*** Opening INFORMATION PROVIDED ***

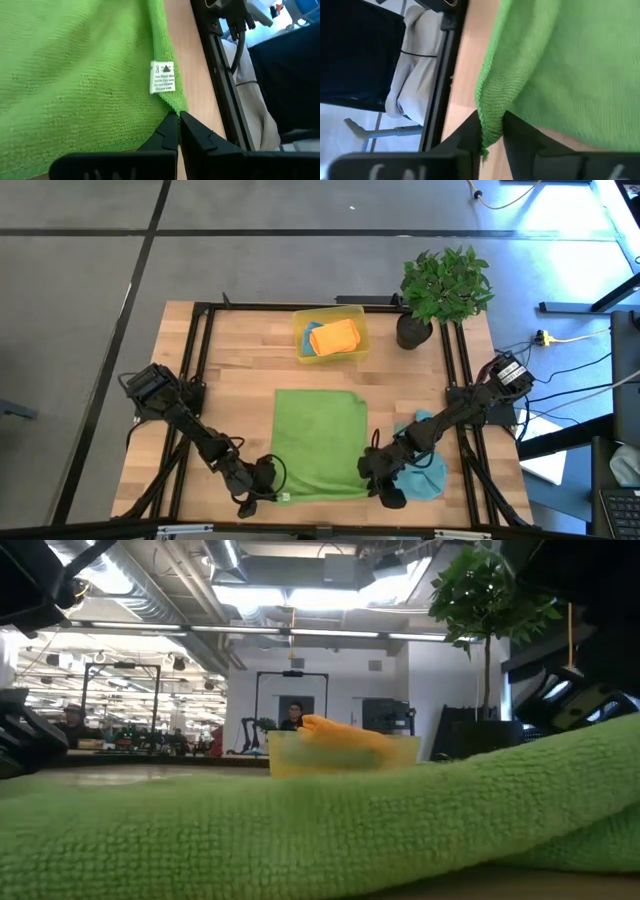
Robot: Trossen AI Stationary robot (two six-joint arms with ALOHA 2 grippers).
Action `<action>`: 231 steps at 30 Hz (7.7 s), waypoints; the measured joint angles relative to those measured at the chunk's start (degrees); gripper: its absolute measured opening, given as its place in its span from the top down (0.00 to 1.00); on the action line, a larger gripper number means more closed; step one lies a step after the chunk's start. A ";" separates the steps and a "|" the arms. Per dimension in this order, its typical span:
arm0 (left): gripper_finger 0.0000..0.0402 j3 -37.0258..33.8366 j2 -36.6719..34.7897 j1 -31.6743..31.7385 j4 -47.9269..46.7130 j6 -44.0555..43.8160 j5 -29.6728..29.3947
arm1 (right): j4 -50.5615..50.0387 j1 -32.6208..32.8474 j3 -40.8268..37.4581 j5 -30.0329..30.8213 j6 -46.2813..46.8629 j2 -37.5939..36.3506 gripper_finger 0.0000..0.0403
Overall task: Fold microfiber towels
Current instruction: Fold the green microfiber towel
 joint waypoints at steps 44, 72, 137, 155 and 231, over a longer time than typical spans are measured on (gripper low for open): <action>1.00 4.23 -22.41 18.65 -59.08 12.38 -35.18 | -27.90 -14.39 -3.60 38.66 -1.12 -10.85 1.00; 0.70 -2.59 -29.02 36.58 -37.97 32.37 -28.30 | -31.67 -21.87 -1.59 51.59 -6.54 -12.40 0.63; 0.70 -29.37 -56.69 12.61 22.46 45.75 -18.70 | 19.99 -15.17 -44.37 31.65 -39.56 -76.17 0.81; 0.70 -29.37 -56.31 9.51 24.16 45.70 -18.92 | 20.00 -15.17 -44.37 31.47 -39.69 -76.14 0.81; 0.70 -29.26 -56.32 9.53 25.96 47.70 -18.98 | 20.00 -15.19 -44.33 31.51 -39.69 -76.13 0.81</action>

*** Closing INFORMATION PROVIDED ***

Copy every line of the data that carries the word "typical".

## COMPLETED EXERCISE
Action `<action>`: 231 steps at 30 Hz (7.7 s), waypoints; the measured joint angles relative to those measured at the chunk's start (degrees); gripper: its absolute measured opening, given as its place in its span from the top down (0.00 to 1.00); on the action line, a larger gripper number means more closed; step one lies a step after the chunk's start. A ";" separates the steps and a "|" the arms. Per dimension in this order, its typical span:
 joint waypoints at steps 44, 72, 137, 155 and 231, over a longer time than typical spans are measured on (gripper low for open): <action>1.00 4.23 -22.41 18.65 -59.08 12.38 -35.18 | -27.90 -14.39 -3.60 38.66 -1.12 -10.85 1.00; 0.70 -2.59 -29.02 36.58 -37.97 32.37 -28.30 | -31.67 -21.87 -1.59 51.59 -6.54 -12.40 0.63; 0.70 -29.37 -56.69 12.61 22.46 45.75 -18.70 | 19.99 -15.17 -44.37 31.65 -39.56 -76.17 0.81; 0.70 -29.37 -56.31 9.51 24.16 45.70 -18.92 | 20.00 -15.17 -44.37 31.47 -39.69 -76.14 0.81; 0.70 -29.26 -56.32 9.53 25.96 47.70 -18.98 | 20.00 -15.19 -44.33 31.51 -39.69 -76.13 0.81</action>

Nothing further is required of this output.